The condition can appear at any time in life, but it is more common with sudden changes in temperature and weather conditions and with low relative humidity.
Active and passive smoking, as well as particles in the air due to pollution, also promote inflammation.
There are also anatomical alterations inside the nose such as a deviated nasal septum, polyps, and an increase in nasal septums (known as spongy meats) that increase susceptibility to sinusitis.
The treatment recommended by doctors can consist of the use of antibiotics, but it can also be done with a saline solution.
The latter relieves symptoms and accelerates the recovery of the ciliary mucosa, which acts on the defense mechanism of the respiratory system. Inhalation, as well as saline, can facilitate the removal of secretions from the sinuses of the face.
In more serious and frequent cases, surgery with a specialized specialist is required.
This is an inflammatory disease of the bronchi of the lungs of a viral or bacterial nature.
It is important not to confuse it with asthma, which is also a respiratory condition, but has different symptoms and is caused by an allergic process.
In acute bronchitis, the patient has a lot of colds, coughing, chest fullness, and children are the most affected.
It is also more common if the temperature is too low.
When the disease is viral, fever medication, nebulization, respiratory physiotherapy, and plenty of fluids are recommended.
“When the bacteria are bacterial, antibiotics are recommended,” says Deborah Carla Chung, MD, a pediatric pulmonologist and professor at the Pontifical Catholic University School of Medicine in Paraná, Brazil.
This is a notorious sore throat and is very common in patients who have a stuffy nose or who sleep with their mouth open. Usually, when they wake up in the morning, they feel very uncomfortable.

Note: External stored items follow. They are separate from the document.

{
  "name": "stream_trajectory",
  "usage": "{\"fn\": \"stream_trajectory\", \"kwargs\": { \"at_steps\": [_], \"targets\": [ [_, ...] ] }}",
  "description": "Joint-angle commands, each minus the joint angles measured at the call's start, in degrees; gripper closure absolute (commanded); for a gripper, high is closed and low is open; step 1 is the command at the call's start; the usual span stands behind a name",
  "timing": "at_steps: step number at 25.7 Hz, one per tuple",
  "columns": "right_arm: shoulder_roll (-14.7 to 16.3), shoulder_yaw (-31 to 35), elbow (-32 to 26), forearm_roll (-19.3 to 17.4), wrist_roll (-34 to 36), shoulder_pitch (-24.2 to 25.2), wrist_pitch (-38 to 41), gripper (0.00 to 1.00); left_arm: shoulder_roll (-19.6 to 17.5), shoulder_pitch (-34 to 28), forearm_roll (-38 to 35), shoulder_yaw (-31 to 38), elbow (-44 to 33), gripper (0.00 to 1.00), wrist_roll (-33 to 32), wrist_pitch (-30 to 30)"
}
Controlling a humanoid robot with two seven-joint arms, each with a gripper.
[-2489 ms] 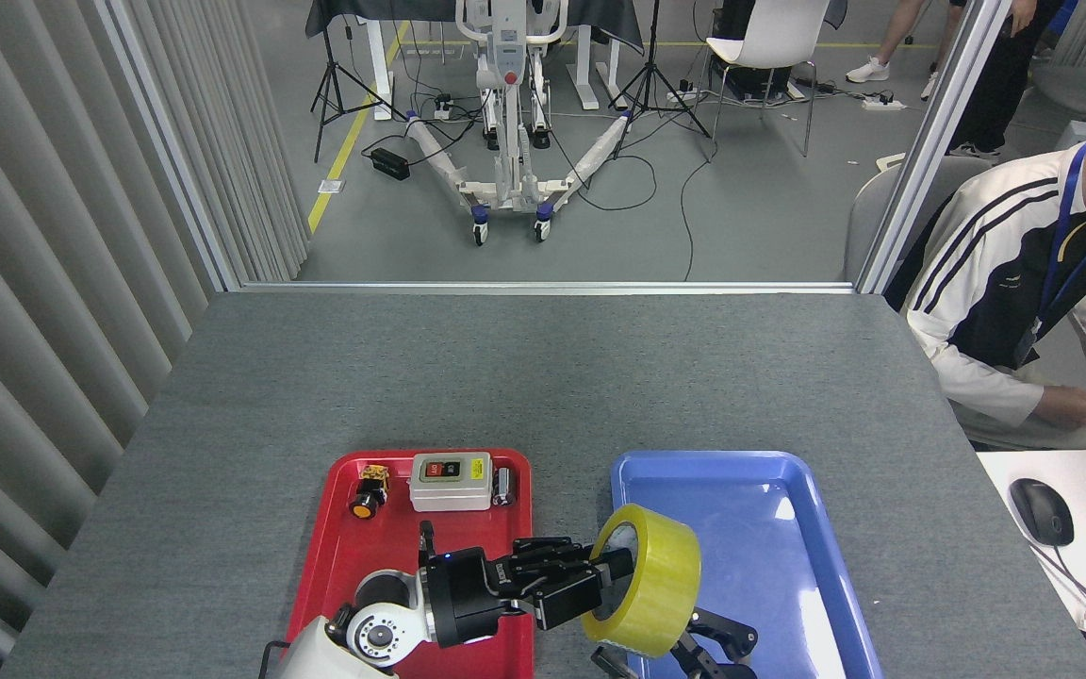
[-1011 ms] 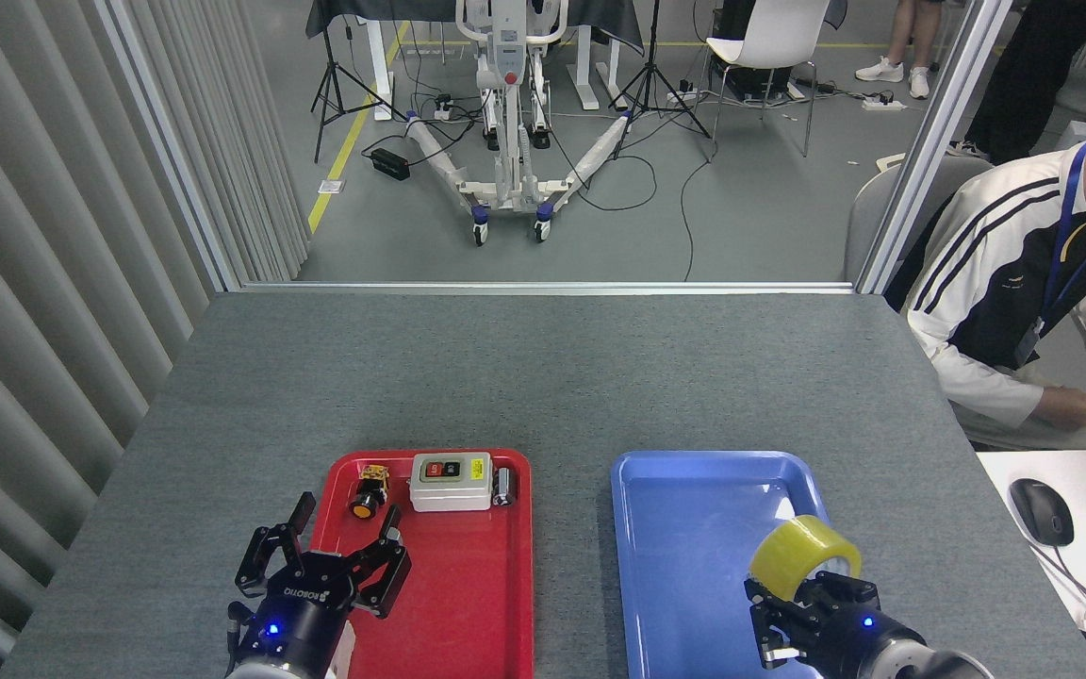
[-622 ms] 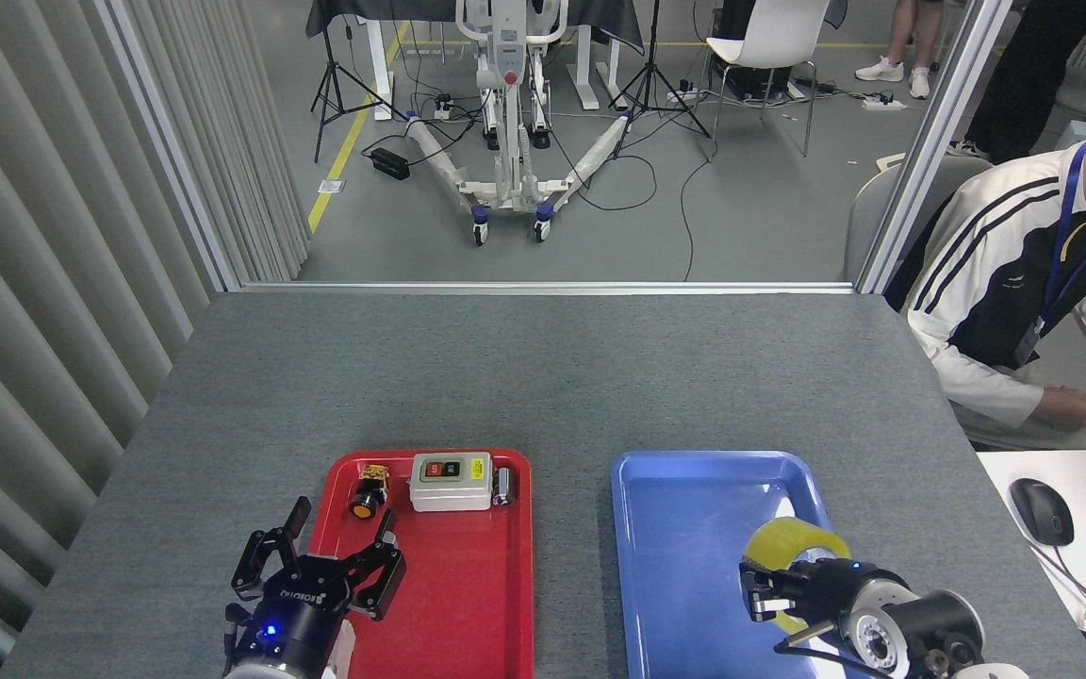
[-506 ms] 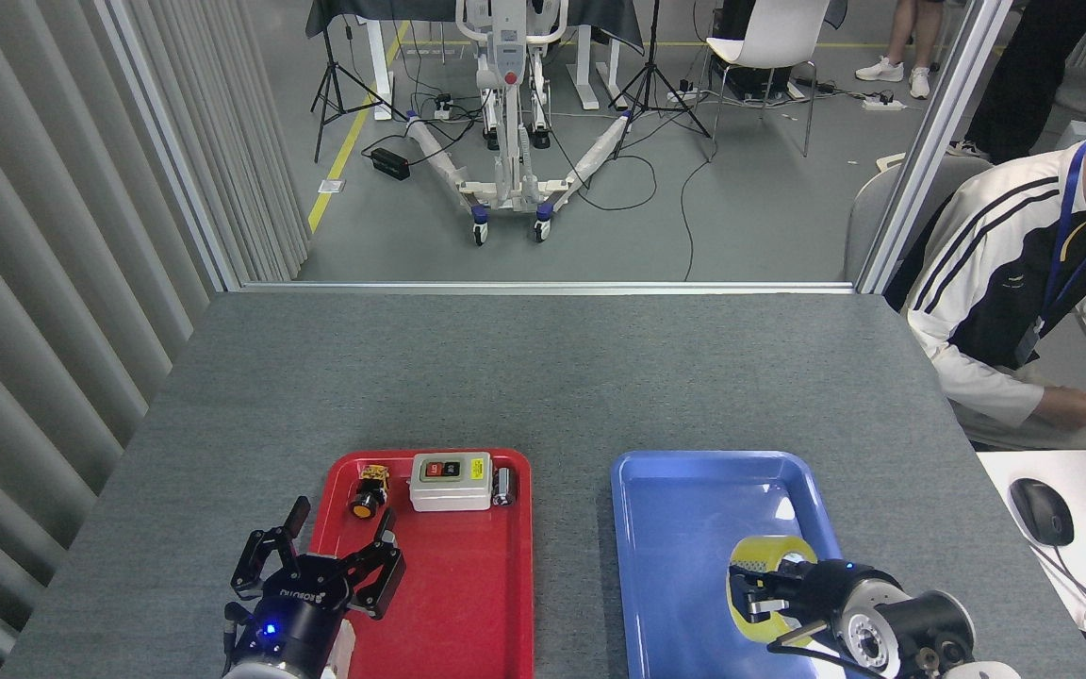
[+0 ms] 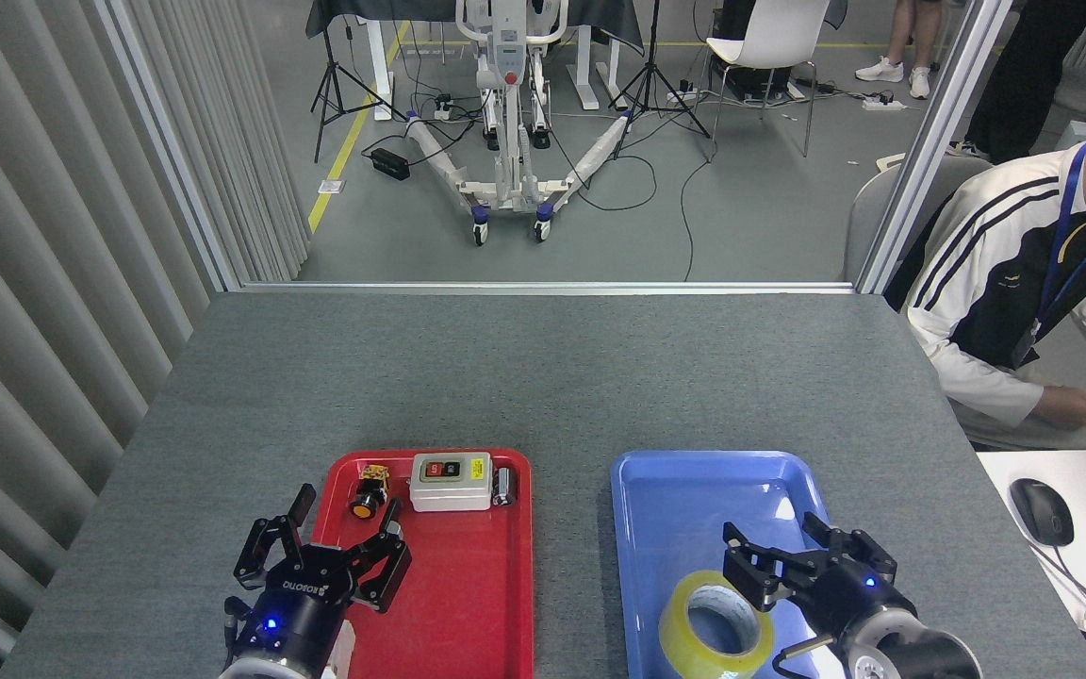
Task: Place and move tape with both arms
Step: 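Open the right gripper and lift it away from the tape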
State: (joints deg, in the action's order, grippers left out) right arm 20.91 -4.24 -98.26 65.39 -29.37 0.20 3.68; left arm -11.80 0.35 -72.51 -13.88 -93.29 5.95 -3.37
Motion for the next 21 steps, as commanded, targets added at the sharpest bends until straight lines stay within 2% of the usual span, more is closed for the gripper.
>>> {"fn": "stream_trajectory", "kwargs": {
  "at_steps": [1,4,6,8,10,21],
  "targets": [
    [0.10,2.75,0.08,0.00,15.22,4.55,-0.25,0.00,-0.07,0.00,0.09,0.09,-0.14,0.00,0.03,0.29],
    [0.10,3.89,0.79,0.44,24.36,7.63,-0.69,0.00,-0.16,-0.09,0.09,0.09,-0.05,0.00,0.03,0.29],
    [-0.26,3.98,0.87,2.64,27.26,8.24,-1.30,0.00,-0.16,-0.09,0.09,0.09,-0.05,0.00,0.03,0.29],
    [-0.61,4.07,0.87,5.10,27.79,8.68,-2.80,0.00,-0.07,0.00,0.18,0.09,0.13,0.00,0.03,0.29],
    [-0.78,4.07,0.87,6.07,27.88,8.68,-3.68,0.00,0.02,-0.09,0.18,0.09,0.13,0.00,0.03,0.29],
    [-2.01,5.65,1.31,6.07,27.53,8.77,-3.85,0.00,0.37,0.00,0.26,0.17,0.13,0.00,-0.06,0.29]
  ]
}}
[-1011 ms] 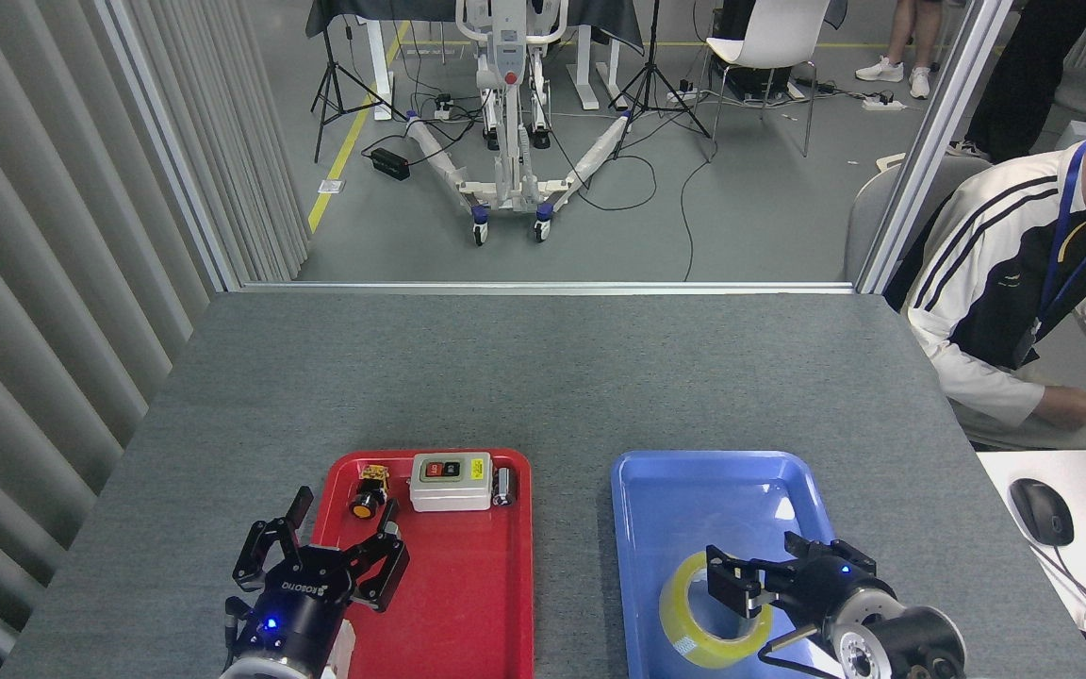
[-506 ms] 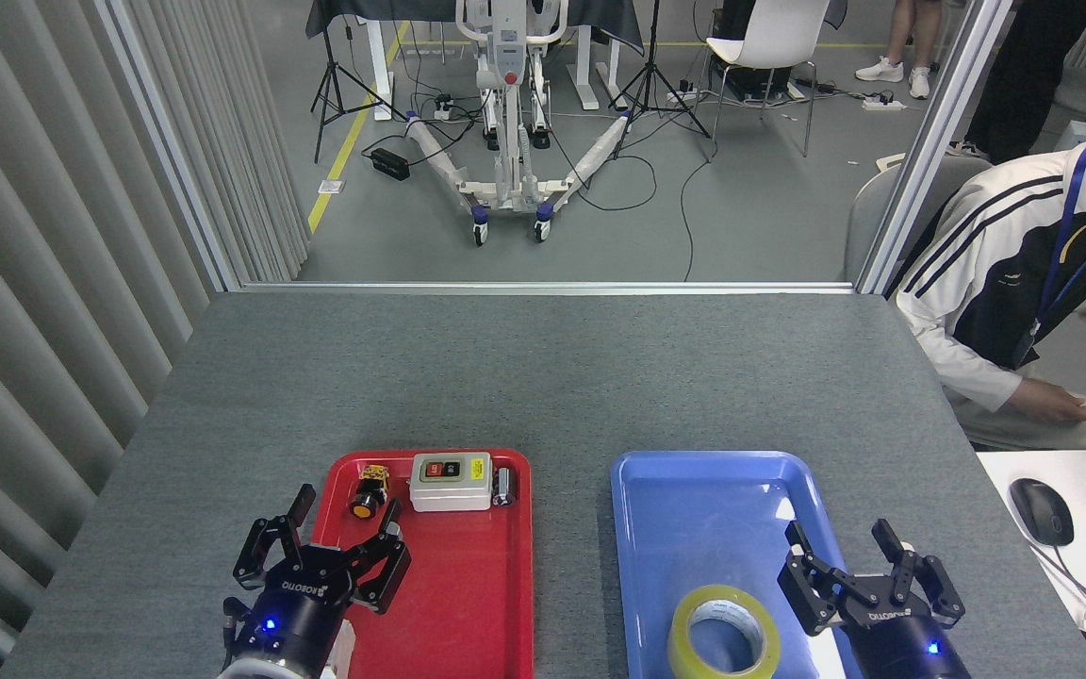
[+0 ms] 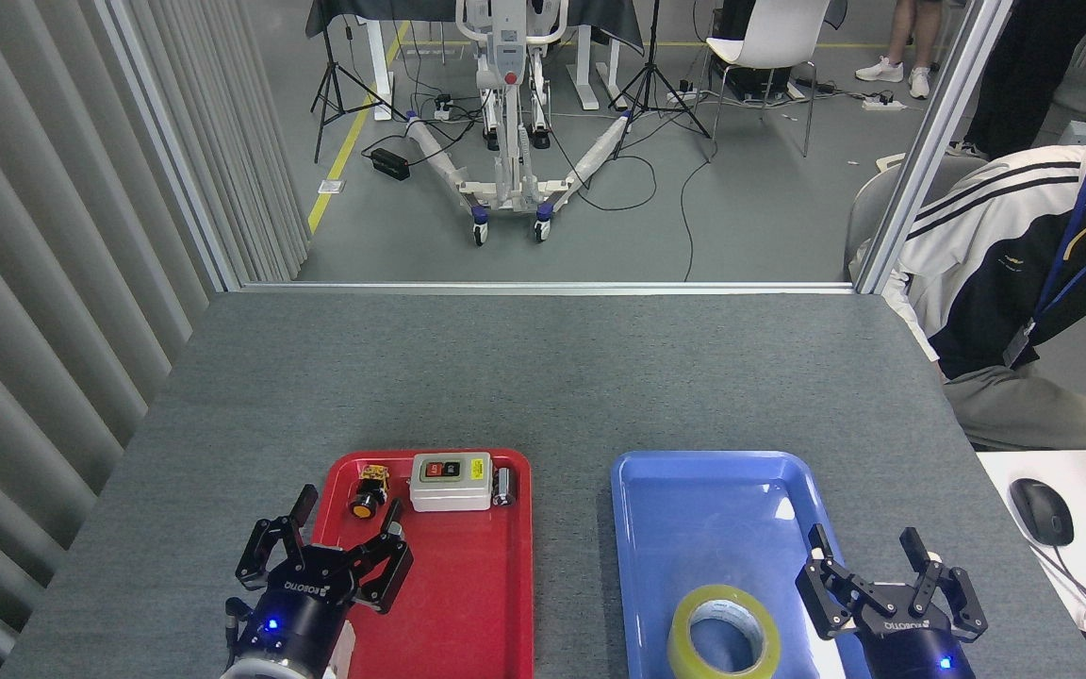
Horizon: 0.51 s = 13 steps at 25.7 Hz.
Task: Place and move tape with both arms
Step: 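Open the right gripper and lift it away from the tape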
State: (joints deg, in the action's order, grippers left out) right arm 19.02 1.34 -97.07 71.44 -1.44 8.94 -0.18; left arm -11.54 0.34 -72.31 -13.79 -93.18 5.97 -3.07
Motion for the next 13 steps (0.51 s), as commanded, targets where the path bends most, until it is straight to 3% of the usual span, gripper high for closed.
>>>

Besides these symptoms, a person may have a headache upon waking.
Pharyngitis can also be viral, which is common when sleeping with wet hair, feeling calm, or walking barefoot.
It can also be bacterial, caused by the species Streptococcus pyogenes. In this case, a sudden condition is common in children from the age of two.
“If the inflammation is not treated, it can progress to rheumatic fever, an autoimmune reaction that affects the joints, can affect the heart and, in severe cases, the brain,” adds the pulmonologist.
Antibiotic therapy should be carried out, under medical supervision.
This type of inflammation is characterized by ear pain and discomfort in the area. Infection with viruses can occur after a cold.
Ear infections are also frequent in children and can occur while breastfeeding. When milk is spit out, it enters the middle ear and can cause inflammation.
“It’s a child’s first infection and it occurs in the six to three-year age group,” Ms. Chung says.
The most common symptoms are severe earache, fever, loss of appetite and localized discharge. The most appropriate treatment is the use of antibiotics and analgesics under medical supervision.
Finally, there is still inflammation caused by the enlargement of the lymph nodes, which is the lymphatic organ located behind the nasal cavities and above the palate.
The “communication” with the ear and nose is impaired and causes a lot of phlegm in the area.
Treatment can be with medication and, in more severe cases, surgery to remove the exudate, as directed by your health care professional.